A Philly.com analysis of the time sheets and overtime approvals for 2013 show that Barkley logged 20 or more hours in a single day on 60 occasions. On 17 occasions, he worked 20-hour days consecutively.
None of these feats of endurance raised concern within the Health Department or at City Hall, despite that Barkley submitted 96 overtime-approval slips without a supervisor's signature, the analysis found.
"We looked into the work he was asked to do and we never found anyone to say he didn't do the work," Deputy Health Commissioner Kevin Vaughan said.
Vaughan said the Health Department has overhauled its overtime rules to require more stringent approval, though the effect of the changes won't be apparent until the end of the year, though he said the effect of the changes have not materialized yet.
The citywide growth in overtime spending is the result of a strategy by the Nutter administration to control personnel costs by reducing the number of employees.
But finance officials and department-level managers have never been able to point to an actual analysis of effects that the increased overtime spending has on the city's budget.
"The city has unfortunately made the decision to use OT instead of hiring staff they need," said Evon Sutton, business manager for District Council 33's Local 488, which represent city custodial workers, including Barkley. "Right now in the Health Department, we're short custodial workers. . . . They have not hired a soul."
The department said it would hire additional workers after Philly.com first inquired in late March about Barkley's massive overtime log, along with those of other custodians who banked large amounts of overtime on the city taxpayers' dime.
Four months later, it has not.
However, Vaughan said his department has begun watching overtime much more closely.

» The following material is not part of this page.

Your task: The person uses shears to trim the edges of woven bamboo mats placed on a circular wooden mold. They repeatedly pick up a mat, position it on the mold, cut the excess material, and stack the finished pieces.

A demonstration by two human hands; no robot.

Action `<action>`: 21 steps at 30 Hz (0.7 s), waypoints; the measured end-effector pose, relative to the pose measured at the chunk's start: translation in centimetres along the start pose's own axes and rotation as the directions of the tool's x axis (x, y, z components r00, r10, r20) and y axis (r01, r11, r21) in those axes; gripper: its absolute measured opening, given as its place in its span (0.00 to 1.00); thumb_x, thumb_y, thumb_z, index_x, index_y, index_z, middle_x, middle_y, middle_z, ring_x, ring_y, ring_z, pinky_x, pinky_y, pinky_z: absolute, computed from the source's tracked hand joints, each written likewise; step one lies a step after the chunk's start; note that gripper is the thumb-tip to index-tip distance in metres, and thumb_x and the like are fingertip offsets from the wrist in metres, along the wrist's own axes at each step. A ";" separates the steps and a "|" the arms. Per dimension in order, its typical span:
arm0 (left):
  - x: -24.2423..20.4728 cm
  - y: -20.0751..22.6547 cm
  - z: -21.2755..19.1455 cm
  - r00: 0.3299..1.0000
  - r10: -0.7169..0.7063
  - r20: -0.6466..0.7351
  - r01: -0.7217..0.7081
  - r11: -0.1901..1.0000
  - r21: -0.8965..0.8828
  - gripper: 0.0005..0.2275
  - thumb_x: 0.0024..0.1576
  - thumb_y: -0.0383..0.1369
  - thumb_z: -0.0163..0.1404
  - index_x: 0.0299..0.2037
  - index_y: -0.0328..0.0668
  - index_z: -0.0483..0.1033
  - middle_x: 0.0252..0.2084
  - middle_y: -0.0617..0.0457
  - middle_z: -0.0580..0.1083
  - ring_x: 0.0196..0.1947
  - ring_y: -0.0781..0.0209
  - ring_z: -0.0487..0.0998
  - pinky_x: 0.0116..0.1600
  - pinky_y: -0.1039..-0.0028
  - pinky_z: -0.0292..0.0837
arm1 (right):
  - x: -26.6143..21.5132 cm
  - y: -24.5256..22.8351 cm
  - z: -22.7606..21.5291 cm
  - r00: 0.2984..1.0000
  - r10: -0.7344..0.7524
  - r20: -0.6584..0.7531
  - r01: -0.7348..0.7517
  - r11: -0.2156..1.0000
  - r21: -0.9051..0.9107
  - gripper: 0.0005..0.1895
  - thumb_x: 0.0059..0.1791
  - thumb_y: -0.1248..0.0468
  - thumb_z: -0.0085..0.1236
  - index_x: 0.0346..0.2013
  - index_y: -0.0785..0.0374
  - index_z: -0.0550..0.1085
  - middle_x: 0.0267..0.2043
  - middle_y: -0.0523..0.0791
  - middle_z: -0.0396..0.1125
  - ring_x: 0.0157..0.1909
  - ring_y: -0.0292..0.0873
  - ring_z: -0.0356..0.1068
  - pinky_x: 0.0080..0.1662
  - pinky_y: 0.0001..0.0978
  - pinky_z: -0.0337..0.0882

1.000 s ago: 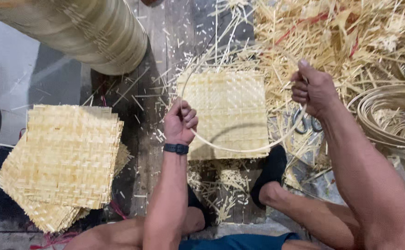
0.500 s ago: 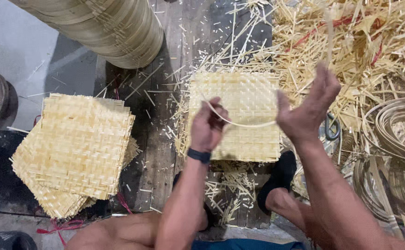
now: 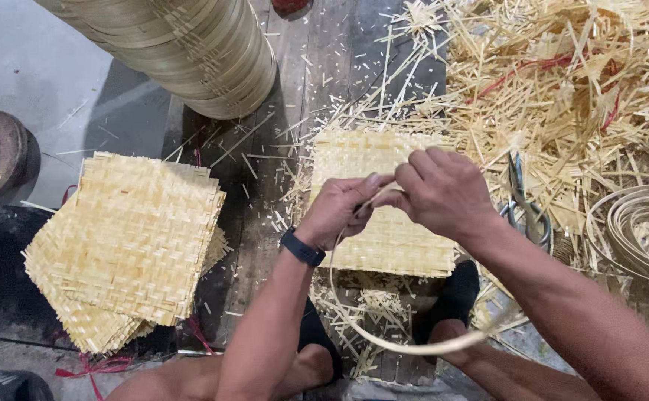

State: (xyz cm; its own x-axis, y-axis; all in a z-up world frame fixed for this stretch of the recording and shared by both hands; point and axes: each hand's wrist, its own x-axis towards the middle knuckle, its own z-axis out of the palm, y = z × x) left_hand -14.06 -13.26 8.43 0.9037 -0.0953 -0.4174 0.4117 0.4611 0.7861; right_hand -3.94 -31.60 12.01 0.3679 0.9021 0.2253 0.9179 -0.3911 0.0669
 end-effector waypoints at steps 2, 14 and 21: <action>0.4 0.3 0.2 0.989 -0.126 -0.082 0.137 0.979 0.153 0.30 0.61 0.61 0.39 0.25 0.42 0.75 0.15 0.63 0.59 0.12 0.72 0.54 0.16 0.78 0.46 | 0.1 0.0 0.4 0.999 -0.042 0.002 0.042 0.999 0.009 0.27 0.49 0.39 0.53 0.25 0.60 0.73 0.24 0.42 0.63 0.24 0.40 0.64 0.25 0.35 0.66; 3.2 -2.2 0.9 0.991 -0.048 -0.126 0.077 0.968 0.237 0.36 0.52 0.75 0.23 0.13 0.52 0.53 0.13 0.65 0.52 0.12 0.72 0.49 0.16 0.76 0.43 | -1.1 -2.3 3.0 0.994 0.088 -0.066 -0.077 0.985 0.153 0.11 0.44 0.58 0.63 0.29 0.61 0.72 0.27 0.45 0.65 0.30 0.45 0.71 0.28 0.40 0.69; 4.1 -4.7 -4.7 0.981 0.157 -0.113 -0.170 0.979 -0.115 0.22 0.62 0.54 0.44 0.36 0.43 0.79 0.16 0.65 0.61 0.12 0.73 0.56 0.16 0.79 0.52 | -2.1 3.7 2.3 0.498 0.690 0.525 -0.847 0.259 0.464 0.22 0.48 0.51 0.57 0.52 0.59 0.76 0.41 0.44 0.72 0.35 0.44 0.73 0.41 0.40 0.73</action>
State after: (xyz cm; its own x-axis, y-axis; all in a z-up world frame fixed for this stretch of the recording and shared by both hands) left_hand -12.87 -11.62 0.90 0.9381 0.0785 -0.3373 0.2358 0.5686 0.7881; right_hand -0.98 -34.54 9.54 0.8944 0.2757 -0.3523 -0.0050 -0.7813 -0.6242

Supervisors can no longer approve overtime for subordinates unilaterally.
Several people signed off on Barkley's overtime-authorization slips, the analysis found, but a large majority of the approvals were signed by two people. One is his direct supervisor, Delano Frederic Jr. The other is an employee in the director's office at Health Center No. 6, Sharon McAfee.
Frederic also was a big beneficiary of work needed from the Health Department's understaffed custodial unit. He collected more than $50,000 in overtime in 2013 on top of his $33,489 base salary. Together with Barkley, the two reaped a total of $434,000 in overtime from 2009 to 2013.
Several efforts to reach Frederic for comment were unsuccessful. A security guard at the Health Department's administration building on South Broad Street where Frederic is based said last week, "He's in and out."
Frederic signed off on overtime for Barkley 118 times in 2013, including many of his Saturday and Sunday shifts that were described on approval forms as a "superclean" at various facilities.
McAfee, who approved overtime for Barkley 89 times, was not available to comment, Health Center No. 6 director Chanel Conley-Wright said.
McAfee often gave Barkley overtime as a "driver for DDC," or the Division of Disease Control, including numerous shifts on days when Barkley eventually logged 20 or 21 hours within a 24-hour period.
Vaughan said direct supervisors are no longer allowed to both assign and approve extra hours.
"Those are practices we don't have anymore," he said.
On two recent afternoons, as Barkley showed up for his regular shift at Health Center No. 6, he ignored a reporter's request to talk.
In March, he gave a brief interview, but repeatedly declined to talk about how he managed to work so many hours: "How, what, when is not anyone's business. That's personal."
To at least one co-worker of Barkley, working all those hours is enviable. A security guard at the health center said Barkley, who lives in Mount Airy, is single and doesn't have any children.
"He's able to do that many hours, probably, because he doesn't have anyone he's responsible for," the guard said. "I wish I could work all those hours."